Centigonal · 3 years ago
The way this is written, the syncretic allusions to different subject matter, the obsession with Bayes... I feel like I'm a teenager reading LessWrong articles about cognitive biases again. :')
nomel · 3 years ago
Could you expand on that a bit?
whatshisface · 3 years ago
A huge fraction of LessWrong articles are actually about current events politics, but since you can't talk about current events on that website they mainly just allude to it while describing how they think their ideology should apply to interpreting it. (I know they don't consider it an ideology but that's just the word that describes it best.)
andrewmutz · 3 years ago
If my test suite never ever goes red, then I don't feel as confident in my code as when I have a small number of red tests.
sixstringtheory · 3 years ago
This is what mutation testing is for.
heavenlyblue · 3 years ago
Or just plain old coverage reporting
jimjimjim · 3 years ago
People trust what they FEEL good about. If two equally professional looking sources say different things. One says "you are doing something wrong, you will have to change how you think" and the other says "someone else is doing something wrong, you are thinking correctly" then they will trust the second source. Even when the amount of evidence grows for the first source they will trust the second. This is especially true if they will lose face for having trusted the second source.
giantg2 · 3 years ago
Natural systems are massively complex. We know a lot, but it is still a small fraction. It's right to question things that seem too good to be true. Sometimes that may lead to further discovery about the underlying mechanisms. Although there are plenty of drugs out there that we don't know why they work, we just know that they do.

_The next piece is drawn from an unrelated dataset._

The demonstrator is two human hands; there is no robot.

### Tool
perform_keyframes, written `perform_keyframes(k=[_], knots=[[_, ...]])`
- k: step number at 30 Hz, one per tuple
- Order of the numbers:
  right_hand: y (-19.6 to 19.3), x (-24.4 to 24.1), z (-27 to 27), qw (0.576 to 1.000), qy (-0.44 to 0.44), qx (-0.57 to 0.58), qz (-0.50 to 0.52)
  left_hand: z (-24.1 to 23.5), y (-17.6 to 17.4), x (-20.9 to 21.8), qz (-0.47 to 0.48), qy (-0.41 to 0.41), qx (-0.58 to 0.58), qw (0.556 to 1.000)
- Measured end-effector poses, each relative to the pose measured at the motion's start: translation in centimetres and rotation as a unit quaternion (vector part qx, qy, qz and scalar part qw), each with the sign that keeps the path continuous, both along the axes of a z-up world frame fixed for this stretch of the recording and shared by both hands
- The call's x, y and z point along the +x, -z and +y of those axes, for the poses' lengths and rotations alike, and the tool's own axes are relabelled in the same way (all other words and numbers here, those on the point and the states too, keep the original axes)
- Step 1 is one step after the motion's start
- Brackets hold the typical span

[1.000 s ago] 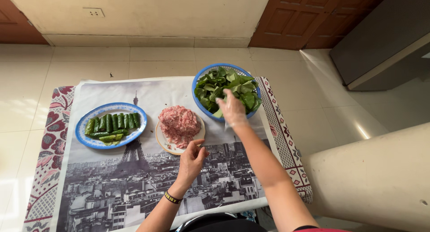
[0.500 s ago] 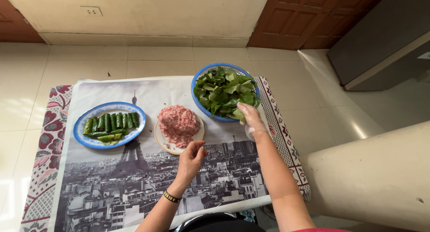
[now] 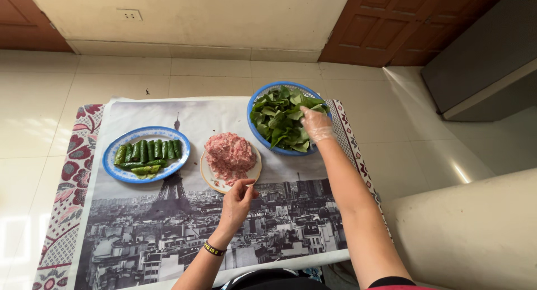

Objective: The person prepares rolls by placing portions of meat filling onto individual leaves and rolling them up by hand, then placing each completed roll onto a plate.

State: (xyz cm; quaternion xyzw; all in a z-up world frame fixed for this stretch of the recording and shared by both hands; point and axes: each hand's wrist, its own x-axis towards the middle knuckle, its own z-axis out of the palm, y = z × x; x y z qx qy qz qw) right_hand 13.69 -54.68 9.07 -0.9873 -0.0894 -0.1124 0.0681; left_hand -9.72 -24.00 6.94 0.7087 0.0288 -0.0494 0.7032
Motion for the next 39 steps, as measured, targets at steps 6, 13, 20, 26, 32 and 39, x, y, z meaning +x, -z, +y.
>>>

And on that note, most doctors (that you know personally anyways) will be skeptical of new treatments as they've seen the unintended consequences of previous miracle treatments. Things that have stood the test of time at least give you a better understanding of the potential outcomes.

Edit: why disagree?

breck · 3 years ago
I agree. I would frame though as even if you are 99.9% certain of something, you can never be so certain as to how important that thing is relative to other things. Often you are certain about something but it turns out to be a minor detail in a bigger game.
themitigating · 3 years ago
You're assuming that the default is harmless. If you are seeing a doctor to seek treatment for a condition and you do nothing you still have the condition and whatever it brings.

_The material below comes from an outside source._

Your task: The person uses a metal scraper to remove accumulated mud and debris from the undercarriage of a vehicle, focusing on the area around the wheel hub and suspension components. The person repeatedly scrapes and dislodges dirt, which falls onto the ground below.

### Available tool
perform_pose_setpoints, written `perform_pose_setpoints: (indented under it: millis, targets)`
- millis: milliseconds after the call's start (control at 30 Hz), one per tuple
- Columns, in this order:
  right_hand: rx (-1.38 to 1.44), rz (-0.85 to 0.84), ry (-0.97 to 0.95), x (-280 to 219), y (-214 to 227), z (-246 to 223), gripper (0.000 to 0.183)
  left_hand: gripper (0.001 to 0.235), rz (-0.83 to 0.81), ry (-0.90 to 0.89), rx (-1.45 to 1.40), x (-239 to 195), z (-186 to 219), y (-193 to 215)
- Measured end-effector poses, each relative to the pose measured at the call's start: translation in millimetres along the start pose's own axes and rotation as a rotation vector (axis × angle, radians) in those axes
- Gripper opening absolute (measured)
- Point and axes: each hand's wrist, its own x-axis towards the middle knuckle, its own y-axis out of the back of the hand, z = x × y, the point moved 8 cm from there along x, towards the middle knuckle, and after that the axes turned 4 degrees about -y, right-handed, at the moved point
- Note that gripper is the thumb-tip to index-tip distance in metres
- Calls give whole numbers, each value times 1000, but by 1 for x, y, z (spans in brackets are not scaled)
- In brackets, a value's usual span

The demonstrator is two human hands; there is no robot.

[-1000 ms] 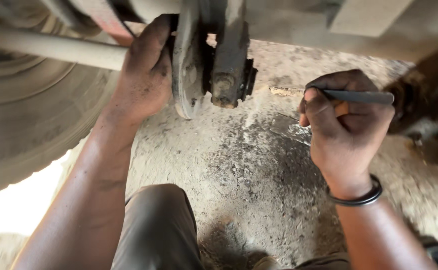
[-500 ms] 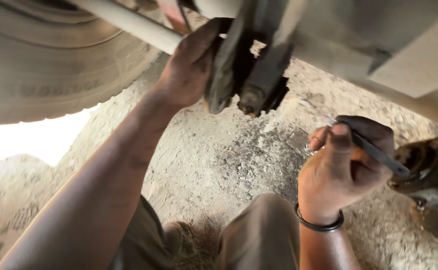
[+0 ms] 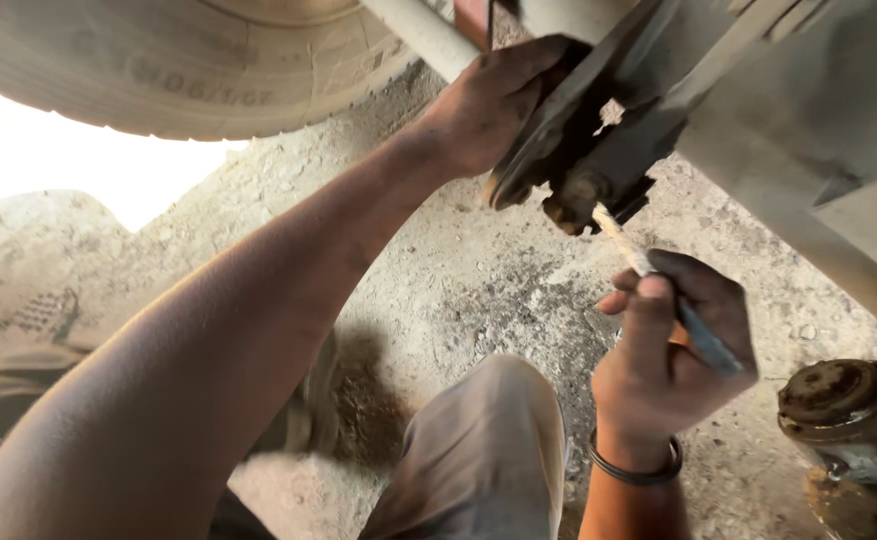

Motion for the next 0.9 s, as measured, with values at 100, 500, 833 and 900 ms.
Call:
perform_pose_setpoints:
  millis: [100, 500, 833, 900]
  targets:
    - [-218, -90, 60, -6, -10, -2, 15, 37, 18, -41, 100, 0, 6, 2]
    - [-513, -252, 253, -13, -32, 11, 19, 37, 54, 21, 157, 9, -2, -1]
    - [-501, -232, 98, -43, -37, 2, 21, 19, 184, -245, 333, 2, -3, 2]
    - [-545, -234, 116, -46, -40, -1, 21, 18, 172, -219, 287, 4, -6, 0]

If you are deciding whether to get a vaccine for a deadly disease but 10% of the people who get it die you need to weigh that against probability you could get the disease and die. It's not 10% death vs nothing

Doing nothing is still an action.

giantg2 · 3 years ago
I'm not saying to do nothing. I'm saying new isn't necessarily better. If there's a long standing treatment with good outcomes and low side effects, then maybe it's best to use the old treatment. Take traditional joint replacement verses the cobalt replacements as an example.
RcouF1uZ4gsC · 3 years ago
It seems like advertisers know this: Witness the number of advertisements that feature: “Preferred by 4 out of 5 <x>”.
csours · 3 years ago
Why isn't this in a psychology journal? This looks like it was presented at an engineering conference?